Storyboarder needs a way to organize a project by scenes, groups, folders, etc. - so that the timeline doesn't become cluttered. I have 25 "shots" in the scene I sketched last night, so the thumbnails on the timeline already extend far beyond the reaches of my screen. If I boarded an entire short film in this manner, it would be nearly impossible to navigate.

My proposed solution is to either have groups and folders of shots that are collapsible (and possibly to have a viewable folder structure hierarchy) or to have official scene support where you can load only shots from a given scene.

audionerd commented 7 years ago

Have you tried creating a Storyboarder project based on a Fountain script?

Storyboarder can import the scene descriptions from Fountain scripts. The scenes will show up on the left side of the app. Then you can select which scene you want to work on, and only work on boards from that scene.

To take it further, we could allow you to create new scenes from within Storyboarder. I don't think that will be part of 1.0, but it's a great idea for 2.0.

morganwk commented 7 years ago

I suppose that could help, but I intend to storyboard first, script later (at least for most of my projects) and having to make a script in order to create a scene structure within Storyboarder seems like a workaround that shouldn't be a workaround.

I'll check it out and see how the functionality works out for me. However, I feel like doing this from within Storyboarder should be considered core functionality, especially for larger projects.

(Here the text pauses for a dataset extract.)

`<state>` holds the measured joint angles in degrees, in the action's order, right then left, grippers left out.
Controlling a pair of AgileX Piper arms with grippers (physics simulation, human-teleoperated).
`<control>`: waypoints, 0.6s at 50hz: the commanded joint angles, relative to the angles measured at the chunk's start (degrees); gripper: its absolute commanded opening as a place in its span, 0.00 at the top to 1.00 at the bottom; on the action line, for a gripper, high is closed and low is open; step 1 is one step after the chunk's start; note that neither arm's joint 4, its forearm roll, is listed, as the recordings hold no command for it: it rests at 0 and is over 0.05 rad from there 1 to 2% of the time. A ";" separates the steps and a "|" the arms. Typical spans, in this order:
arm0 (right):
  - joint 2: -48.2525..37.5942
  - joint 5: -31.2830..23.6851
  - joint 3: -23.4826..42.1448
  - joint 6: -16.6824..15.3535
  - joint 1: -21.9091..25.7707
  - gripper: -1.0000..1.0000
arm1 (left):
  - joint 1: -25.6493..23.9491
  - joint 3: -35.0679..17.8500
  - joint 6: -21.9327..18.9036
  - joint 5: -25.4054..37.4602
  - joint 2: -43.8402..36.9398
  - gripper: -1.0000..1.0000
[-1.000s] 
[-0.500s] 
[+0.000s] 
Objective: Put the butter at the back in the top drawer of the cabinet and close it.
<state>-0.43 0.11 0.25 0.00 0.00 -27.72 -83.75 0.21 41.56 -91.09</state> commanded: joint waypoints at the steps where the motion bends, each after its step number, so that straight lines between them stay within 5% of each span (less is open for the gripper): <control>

morganwk commented 7 years ago

I tried it out and I like it so far but two things are very frustrating to me:

audionerd commented 7 years ago

One small improvement we're about to release: Storyboarder will update automatically whenever your .fountain file changes. This will be in Beta 13.3.

morganwk commented 7 years ago

Good to know.

Is there any way at present to change the scene structure without abandoning already drawn boards? If not, I'll make do, but if I'm missing features, I'd like to know.

setpixel commented 7 years ago

It doesn't destroy boards at all, it just updates the script on the side. in the worst case, you can add a scene and you'll have to go to that scene, but you will lose nothing! I think you'll see when it is released.

edwonedwon commented 6 years ago

Thumbs up for this feature. I often have many many boards for one shot, almost akin to animation (still very rough) but it would be great to be able to collapse these into one "shot" or group that would then make it easier to navigate a long timeline. I imagine this acting similar to sub-comps in After Effects.

Having these "sub-comps" or "groups" be infiitely nestable would be helpful as well, because then you could just have your top level "scenes" for the whole movie, then within each scene could be sub-scenes, within each sub-scene are shots, and within those are frames.

The point is to let the user decide what to do with these nestable items, and please don't impose one way of working upon users.